### What to produce:
Which lines in the records below contain the word "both"? Return each of them.
=== Entries provided ===
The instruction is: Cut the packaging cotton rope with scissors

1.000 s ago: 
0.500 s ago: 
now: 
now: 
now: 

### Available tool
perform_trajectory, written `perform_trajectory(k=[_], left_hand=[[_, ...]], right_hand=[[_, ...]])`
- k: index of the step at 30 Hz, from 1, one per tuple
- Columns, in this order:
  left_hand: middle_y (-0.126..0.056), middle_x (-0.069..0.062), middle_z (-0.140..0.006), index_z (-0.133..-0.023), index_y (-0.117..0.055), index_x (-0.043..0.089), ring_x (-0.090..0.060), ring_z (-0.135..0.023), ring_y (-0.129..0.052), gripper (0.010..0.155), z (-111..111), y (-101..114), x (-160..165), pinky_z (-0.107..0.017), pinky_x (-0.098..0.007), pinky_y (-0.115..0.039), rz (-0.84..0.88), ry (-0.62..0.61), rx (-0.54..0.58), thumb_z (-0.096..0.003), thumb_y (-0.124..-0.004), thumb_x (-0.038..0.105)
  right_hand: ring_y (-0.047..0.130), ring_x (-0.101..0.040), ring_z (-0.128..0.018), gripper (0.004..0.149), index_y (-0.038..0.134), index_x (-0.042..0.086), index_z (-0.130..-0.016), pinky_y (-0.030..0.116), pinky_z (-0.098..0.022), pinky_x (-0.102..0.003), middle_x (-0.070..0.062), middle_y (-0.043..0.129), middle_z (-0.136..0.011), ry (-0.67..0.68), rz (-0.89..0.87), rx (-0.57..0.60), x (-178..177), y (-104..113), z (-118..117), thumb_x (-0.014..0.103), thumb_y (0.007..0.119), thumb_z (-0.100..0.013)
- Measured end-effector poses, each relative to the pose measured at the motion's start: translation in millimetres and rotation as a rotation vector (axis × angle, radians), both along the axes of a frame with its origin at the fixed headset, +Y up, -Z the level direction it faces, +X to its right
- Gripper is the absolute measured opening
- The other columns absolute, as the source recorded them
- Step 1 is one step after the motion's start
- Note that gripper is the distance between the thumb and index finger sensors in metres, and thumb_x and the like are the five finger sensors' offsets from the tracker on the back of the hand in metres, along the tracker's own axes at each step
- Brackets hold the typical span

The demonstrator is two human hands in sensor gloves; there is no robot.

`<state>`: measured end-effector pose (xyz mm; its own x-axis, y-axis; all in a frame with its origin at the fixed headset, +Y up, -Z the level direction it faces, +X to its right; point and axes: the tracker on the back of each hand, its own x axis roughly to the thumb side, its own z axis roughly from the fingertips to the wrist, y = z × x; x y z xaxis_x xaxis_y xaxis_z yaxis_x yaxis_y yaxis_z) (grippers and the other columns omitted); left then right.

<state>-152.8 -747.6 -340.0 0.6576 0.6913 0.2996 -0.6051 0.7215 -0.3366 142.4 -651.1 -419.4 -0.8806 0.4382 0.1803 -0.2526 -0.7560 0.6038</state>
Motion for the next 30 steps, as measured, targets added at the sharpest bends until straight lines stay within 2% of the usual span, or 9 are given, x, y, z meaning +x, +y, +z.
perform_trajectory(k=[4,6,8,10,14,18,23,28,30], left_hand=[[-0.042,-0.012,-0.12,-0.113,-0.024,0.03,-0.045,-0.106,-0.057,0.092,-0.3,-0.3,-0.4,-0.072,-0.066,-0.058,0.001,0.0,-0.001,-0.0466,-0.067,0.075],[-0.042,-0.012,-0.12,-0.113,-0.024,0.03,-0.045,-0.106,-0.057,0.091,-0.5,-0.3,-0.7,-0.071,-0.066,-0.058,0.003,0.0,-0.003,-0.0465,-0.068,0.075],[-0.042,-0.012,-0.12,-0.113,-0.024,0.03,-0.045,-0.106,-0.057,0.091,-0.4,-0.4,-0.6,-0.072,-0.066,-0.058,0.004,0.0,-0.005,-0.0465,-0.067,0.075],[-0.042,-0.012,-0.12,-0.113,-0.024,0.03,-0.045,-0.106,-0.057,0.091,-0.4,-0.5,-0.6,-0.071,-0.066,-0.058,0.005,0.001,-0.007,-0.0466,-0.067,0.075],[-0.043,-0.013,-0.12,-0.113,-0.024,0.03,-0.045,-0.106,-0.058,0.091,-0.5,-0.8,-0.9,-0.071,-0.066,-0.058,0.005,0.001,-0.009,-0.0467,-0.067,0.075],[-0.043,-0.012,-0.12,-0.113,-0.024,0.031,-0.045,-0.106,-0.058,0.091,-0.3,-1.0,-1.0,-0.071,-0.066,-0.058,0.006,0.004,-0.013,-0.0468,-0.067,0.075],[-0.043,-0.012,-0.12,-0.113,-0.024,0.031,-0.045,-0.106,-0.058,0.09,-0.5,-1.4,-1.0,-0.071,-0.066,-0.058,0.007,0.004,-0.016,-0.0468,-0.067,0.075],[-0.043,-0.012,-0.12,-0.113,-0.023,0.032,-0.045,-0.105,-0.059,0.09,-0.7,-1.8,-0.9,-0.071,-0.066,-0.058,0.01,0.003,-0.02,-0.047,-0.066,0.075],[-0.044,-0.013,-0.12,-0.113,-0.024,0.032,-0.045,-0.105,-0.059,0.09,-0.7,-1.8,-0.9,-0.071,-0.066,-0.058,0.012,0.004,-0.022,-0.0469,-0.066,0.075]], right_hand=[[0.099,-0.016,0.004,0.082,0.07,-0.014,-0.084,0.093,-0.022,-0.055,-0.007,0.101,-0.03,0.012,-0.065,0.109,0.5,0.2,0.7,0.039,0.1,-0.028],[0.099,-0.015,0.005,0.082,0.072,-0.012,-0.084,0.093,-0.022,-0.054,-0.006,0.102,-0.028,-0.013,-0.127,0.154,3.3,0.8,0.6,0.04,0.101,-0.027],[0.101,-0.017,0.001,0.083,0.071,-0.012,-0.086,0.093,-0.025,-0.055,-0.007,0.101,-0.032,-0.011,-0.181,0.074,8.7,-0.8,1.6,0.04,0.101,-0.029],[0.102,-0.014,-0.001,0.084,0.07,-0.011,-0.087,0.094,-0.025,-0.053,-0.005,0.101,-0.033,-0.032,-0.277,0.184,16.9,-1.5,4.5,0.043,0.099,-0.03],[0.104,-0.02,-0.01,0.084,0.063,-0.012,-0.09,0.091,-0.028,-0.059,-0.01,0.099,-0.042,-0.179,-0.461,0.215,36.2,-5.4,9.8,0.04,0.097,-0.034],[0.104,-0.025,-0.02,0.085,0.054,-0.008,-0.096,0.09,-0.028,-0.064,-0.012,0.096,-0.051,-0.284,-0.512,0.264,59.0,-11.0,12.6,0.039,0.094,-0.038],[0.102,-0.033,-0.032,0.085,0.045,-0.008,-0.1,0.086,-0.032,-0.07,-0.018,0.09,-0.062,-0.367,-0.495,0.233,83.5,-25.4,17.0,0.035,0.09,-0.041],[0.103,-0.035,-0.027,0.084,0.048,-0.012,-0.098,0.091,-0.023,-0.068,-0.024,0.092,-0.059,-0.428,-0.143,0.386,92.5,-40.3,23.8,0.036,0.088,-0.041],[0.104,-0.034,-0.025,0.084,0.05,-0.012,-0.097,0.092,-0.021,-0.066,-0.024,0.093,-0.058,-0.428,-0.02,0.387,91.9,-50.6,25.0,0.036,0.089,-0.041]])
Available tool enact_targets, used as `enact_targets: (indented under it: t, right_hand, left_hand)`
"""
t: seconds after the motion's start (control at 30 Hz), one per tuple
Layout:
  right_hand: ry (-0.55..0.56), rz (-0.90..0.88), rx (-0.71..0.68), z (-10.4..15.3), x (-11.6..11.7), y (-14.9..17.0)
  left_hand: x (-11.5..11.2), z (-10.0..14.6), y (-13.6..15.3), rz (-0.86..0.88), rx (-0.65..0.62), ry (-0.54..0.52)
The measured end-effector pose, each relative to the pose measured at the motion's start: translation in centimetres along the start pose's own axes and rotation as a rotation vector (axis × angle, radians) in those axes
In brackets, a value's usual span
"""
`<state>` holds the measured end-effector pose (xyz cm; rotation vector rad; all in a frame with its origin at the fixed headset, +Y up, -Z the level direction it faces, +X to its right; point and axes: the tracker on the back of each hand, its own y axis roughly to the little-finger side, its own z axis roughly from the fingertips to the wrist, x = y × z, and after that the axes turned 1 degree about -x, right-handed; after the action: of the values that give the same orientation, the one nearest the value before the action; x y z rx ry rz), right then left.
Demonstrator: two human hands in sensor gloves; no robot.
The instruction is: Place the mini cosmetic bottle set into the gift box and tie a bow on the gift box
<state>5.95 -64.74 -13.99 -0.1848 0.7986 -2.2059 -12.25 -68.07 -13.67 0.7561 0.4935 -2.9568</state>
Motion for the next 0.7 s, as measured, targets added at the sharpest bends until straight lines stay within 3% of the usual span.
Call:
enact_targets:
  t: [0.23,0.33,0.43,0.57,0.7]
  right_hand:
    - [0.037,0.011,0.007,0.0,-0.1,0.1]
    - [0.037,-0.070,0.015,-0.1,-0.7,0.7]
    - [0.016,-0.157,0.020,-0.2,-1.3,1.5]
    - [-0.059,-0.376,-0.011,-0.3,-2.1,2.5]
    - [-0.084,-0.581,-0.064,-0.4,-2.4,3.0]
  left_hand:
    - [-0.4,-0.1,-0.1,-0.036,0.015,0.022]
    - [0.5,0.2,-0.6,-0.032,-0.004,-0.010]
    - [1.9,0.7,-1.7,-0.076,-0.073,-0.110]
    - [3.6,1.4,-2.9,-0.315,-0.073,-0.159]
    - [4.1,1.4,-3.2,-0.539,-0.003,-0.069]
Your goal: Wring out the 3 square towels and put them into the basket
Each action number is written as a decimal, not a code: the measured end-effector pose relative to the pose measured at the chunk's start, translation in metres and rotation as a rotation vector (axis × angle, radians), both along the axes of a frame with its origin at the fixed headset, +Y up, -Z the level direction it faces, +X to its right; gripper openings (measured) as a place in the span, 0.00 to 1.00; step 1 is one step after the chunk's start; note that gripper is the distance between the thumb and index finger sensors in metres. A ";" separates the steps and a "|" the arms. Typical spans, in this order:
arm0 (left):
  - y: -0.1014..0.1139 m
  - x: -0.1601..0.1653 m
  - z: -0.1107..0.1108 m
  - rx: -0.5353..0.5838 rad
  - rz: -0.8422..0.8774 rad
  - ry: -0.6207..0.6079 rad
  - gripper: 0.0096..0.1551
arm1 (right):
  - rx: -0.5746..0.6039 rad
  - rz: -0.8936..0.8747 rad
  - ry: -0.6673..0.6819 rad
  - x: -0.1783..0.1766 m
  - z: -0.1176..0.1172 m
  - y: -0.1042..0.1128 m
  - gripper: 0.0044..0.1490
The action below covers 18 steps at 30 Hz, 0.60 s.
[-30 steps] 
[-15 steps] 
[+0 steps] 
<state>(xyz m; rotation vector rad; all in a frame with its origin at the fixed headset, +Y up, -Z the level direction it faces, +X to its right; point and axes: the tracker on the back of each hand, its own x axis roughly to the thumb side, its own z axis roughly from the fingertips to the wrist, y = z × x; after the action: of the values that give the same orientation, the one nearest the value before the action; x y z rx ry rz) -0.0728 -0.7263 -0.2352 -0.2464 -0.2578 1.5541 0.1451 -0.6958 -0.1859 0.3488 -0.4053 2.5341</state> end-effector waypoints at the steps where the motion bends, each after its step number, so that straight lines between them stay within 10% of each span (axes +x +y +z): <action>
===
### Answer to this exercise:
- Measured end-effector poses, each relative to the pose measured at the motion's start: translation in millimetres and rotation as a rotation vector (axis × angle, radians), both along the axes of a frame with its origin at the fixed headset, +Y up, -Z the level direction it faces, +X to its right
Each action number is written as a decimal, not a code: the measured end-effector pose relative to the pose measured at the chunk's start, translation in metres and rotation as a rotation vector (axis × angle, radians), both along the axes of a frame with its origin at the fixed headset, +Y up, -Z the level direction it faces, +X to its right; gripper openings (measured) as a place in the span, 0.00 to 1.00; step 1 is one step after the chunk's start; note that gripper is the distance between the thumb and index finger sensors in metres. A ";" separates the steps and a "|" the arms. Typical spans, in this order:

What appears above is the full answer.